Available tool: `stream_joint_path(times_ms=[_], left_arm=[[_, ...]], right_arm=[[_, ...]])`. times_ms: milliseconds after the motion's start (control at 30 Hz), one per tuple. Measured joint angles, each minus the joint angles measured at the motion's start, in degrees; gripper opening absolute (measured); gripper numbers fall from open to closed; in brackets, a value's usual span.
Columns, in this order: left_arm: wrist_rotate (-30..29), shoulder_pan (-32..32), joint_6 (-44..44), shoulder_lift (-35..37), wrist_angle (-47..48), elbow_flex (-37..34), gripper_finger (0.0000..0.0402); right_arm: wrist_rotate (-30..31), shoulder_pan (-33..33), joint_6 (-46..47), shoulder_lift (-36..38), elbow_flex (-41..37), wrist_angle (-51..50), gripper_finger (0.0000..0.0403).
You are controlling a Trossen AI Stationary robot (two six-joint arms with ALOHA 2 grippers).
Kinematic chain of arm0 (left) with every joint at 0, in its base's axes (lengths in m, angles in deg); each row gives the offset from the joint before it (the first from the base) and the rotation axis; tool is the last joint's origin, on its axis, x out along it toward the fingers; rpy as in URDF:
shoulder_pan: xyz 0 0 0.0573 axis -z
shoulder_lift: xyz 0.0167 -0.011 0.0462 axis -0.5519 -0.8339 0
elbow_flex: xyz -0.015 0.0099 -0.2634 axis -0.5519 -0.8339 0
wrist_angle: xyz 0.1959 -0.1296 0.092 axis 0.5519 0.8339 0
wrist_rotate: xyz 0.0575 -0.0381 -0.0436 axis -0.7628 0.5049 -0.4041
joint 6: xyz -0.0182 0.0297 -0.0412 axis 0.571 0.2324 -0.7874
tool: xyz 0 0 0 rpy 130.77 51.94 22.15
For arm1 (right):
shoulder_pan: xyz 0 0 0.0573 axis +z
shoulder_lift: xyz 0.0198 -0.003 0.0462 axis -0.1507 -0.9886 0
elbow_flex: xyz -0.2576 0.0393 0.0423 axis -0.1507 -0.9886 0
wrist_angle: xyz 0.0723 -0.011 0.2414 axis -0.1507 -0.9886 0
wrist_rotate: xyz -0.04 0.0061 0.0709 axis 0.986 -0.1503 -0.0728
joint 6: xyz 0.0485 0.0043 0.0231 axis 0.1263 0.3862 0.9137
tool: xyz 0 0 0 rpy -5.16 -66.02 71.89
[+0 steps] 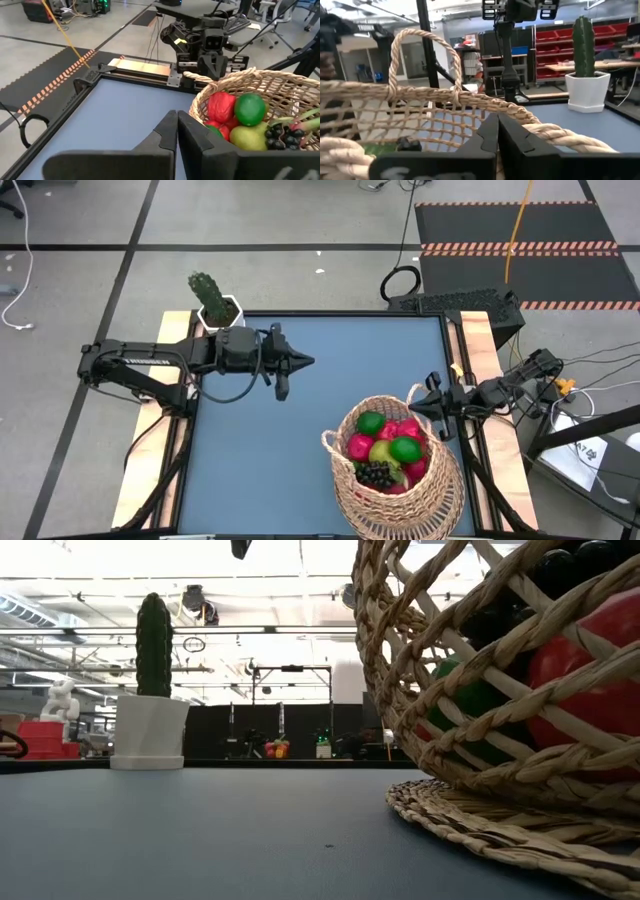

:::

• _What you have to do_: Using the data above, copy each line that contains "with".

• _Output for this exercise_:
You are controlling a Trossen AI Stationary robot (two six-joint arms with ALOHA 2 grippers).
Kinematic chain of arm0 (left) with every joint at 0, in its base's axes (lengths in m, angles in deg); each row gives the offset from the joint before it (the first from the base) and the rotation axis; tool is the last joint's origin, on its axis, x out along it toward the fingers; rpy as in URDF:

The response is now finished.